Problem statement: The reply should return the data in full, exactly as written.

· · · · · · ·

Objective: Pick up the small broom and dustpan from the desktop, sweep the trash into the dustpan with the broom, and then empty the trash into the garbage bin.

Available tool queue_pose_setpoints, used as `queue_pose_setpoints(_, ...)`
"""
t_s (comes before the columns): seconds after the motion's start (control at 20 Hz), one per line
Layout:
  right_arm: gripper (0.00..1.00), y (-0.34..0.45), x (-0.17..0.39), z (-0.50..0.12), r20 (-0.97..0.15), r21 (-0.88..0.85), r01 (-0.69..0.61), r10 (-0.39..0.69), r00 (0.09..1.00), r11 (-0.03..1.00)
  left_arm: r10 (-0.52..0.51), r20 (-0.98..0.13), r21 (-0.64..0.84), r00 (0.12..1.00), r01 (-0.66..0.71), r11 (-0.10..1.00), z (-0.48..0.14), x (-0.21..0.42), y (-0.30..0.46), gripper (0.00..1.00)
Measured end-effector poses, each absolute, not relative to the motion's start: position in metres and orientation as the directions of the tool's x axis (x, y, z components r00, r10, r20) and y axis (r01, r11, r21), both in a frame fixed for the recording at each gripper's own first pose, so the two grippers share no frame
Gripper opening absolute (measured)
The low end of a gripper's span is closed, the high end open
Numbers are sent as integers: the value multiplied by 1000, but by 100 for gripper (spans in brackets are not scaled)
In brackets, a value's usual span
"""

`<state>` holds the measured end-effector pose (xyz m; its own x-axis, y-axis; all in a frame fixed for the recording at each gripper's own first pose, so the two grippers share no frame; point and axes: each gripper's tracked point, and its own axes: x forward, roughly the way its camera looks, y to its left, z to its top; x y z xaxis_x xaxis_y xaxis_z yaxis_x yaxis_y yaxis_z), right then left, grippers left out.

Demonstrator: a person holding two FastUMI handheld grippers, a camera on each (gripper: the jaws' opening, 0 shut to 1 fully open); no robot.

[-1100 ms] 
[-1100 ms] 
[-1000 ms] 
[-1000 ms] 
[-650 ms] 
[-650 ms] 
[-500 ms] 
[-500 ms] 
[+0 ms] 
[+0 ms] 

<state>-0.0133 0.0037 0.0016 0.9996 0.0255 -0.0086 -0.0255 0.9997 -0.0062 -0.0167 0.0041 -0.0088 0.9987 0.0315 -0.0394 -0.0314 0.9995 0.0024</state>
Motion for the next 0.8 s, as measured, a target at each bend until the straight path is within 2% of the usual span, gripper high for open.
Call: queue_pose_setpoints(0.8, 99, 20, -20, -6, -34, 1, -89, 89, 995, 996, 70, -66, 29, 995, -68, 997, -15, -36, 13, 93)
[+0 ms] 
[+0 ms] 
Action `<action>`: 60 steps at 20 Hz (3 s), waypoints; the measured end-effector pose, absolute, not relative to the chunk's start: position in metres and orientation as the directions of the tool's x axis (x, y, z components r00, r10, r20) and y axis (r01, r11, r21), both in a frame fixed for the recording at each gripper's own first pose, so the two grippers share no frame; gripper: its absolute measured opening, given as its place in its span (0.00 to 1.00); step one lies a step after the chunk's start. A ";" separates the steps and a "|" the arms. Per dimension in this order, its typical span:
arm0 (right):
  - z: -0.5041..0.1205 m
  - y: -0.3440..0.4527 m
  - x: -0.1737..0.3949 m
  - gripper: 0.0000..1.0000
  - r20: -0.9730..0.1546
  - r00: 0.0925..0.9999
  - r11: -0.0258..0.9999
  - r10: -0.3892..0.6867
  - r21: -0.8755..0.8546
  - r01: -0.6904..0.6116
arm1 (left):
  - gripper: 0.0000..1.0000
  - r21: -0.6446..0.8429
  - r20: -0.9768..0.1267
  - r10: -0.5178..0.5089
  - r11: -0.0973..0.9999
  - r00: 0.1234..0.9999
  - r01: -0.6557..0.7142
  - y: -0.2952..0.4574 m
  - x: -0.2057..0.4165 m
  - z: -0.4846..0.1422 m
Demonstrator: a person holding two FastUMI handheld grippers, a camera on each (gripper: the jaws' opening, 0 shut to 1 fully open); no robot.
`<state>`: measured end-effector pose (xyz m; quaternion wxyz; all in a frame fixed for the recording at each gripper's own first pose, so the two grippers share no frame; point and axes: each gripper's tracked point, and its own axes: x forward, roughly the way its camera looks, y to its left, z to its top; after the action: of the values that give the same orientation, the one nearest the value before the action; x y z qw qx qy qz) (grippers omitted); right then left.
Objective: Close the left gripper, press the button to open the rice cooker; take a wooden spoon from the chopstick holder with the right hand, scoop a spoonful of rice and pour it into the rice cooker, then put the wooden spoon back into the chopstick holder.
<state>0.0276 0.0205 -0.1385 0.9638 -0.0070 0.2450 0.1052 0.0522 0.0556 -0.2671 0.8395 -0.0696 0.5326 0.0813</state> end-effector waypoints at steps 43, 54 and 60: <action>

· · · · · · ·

Result of this task:
Objective: Pick up the small broom and dustpan from the desktop, sweep the trash into the dustpan with the broom, and then empty the trash into the garbage bin.

Available tool queue_pose_setpoints, used as `queue_pose_setpoints(_, ...)`
"""
t_s (comes before the columns): seconds after the motion's start (control at 20 Hz), one per line
Layout:
  right_arm: gripper (0.00..1.00), y (-0.34..0.45), x (-0.17..0.39), z (-0.50..0.12), r20 (-0.97..0.15), r21 (-0.88..0.85), r01 (-0.69..0.61), r10 (-0.39..0.69), r00 (0.09..1.00), r11 (-0.03..1.00)
  left_arm: r10 (-0.52..0.51), r20 (-0.98..0.13), r21 (-0.64..0.84), r00 (0.12..1.00), r01 (-0.66..0.71), r11 (-0.10..1.00), z (-0.48..0.14), x (-0.21..0.42), y (-0.30..0.46), gripper (0.00..1.00)
Measured end-effector poses, each absolute, not relative to the motion's start: position in metres and orientation as the directions of the tool's x axis (x, y, z components r00, r10, r20) and y axis (r01, r11, r21), both in a frame fixed for the recording at each gripper's own first pose, so the two grippers share no frame
Gripper opening absolute (measured)
The low end of a gripper's span is closed, the high end open
Numbers are sent as integers: the value multiplied by 1000, but by 100 for gripper (spans in brackets are not scaled)
In brackets, a value's usual span
"""

`<state>` holds the measured end-effector pose (xyz m; its own x-axis, y-axis; all in a frame fixed for the recording at each gripper's own first pose, so the two grippers share no frame; point and axes: each gripper's tracked point, and its own axes: x forward, roughly the way its camera looks, y to its left, z to its top; x y z xaxis_x xaxis_y xaxis_z yaxis_x yaxis_y yaxis_z), right then left, grippers left out.

Demonstrator: a person holding two FastUMI handheld grippers, a camera on each (gripper: the jaws' opening, 0 shut to 1 fully open); no robot.

[-1100 ms] 
[-1100 ms] 
[-1000 ms] 
[-1000 ms] 
[-650 ms] 
[-650 ms] 
[-500 ms] 
[-500 ms] 
[+0 ms] 
[+0 ms] 

<state>-0.0133 0.0037 0.0016 0.9996 0.0255 -0.0086 -0.0255 0.9997 -0.0062 -0.0167 0.0041 -0.0088 0.9987 0.0315 -0.0394 -0.0314 0.9995 0.0024</state>
Motion for the next 0.8 s, as measured, a target at each bend until the straight path is within 2% of the usual span, gripper high for open.
Call: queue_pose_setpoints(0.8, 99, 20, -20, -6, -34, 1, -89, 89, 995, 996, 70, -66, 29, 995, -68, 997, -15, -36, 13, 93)
[+0 ms] 
[+0 ms] 
Action `<action>`: 60 steps at 20 Hz (3 s), waypoints; the measured end-effector pose, absolute, not relative to the chunk's start: position in metres and orientation as the directions of the tool's x axis (x, y, z components r00, r10, r20) and y axis (r01, r11, r21), both in a frame fixed for the recording at each gripper's own first pose, so the two grippers share no frame; gripper: its absolute measured opening, given as its place in its span (0.00 to 1.00); step one lies a step after the chunk's start. A ";" separates the steps and a "|" the arms. Per dimension in this order, its typical span:
arm0 (right):
  - z: -0.5041..0.1205 m
  - y: -0.3440..0.4527 m
  - x: -0.1737..0.3949 m
  - gripper: 0.0000..1.0000
  - r20: -0.9730..0.1546
  - r00: 0.0925..0.9999
  - r11: -0.0258..0.9999
  - r10: -0.3892..0.6867
  - r21: -0.8755..0.8546
  - r01: -0.6904..0.6116
arm1 (left):
  - gripper: 0.0000..1.0000
  - r21: -0.6446..0.8429
  - r20: -0.9768..0.1267
  - r10: -0.5178..0.5089
  - r11: -0.0973..0.9999
  - r00: 0.1234..0.9999
  - r01: -0.6557..0.7142
  - y: -0.2952..0.4574 m
  - x: -0.2057..0.4165 m
  - z: -0.4846..0.1422 m
Demonstrator: a person holding two FastUMI handheld grippers, a camera on each (gripper: the jaws' opening, 0 shut to 1 fully open); no robot.
`<state>`: measured end-effector pose (xyz m; quaternion wxyz; all in a frame fixed for the recording at each gripper's own first pose, so the two grippers share no frame; point and axes: each gripper's tracked point, and its own axes: x forward, roughly the way its camera looks, y to its left, z to its top; after the action: of the values that give the same orientation, the one nearest the value before the action; x y z qw qx qy qz) (grippers omitted); right then left.
Objective: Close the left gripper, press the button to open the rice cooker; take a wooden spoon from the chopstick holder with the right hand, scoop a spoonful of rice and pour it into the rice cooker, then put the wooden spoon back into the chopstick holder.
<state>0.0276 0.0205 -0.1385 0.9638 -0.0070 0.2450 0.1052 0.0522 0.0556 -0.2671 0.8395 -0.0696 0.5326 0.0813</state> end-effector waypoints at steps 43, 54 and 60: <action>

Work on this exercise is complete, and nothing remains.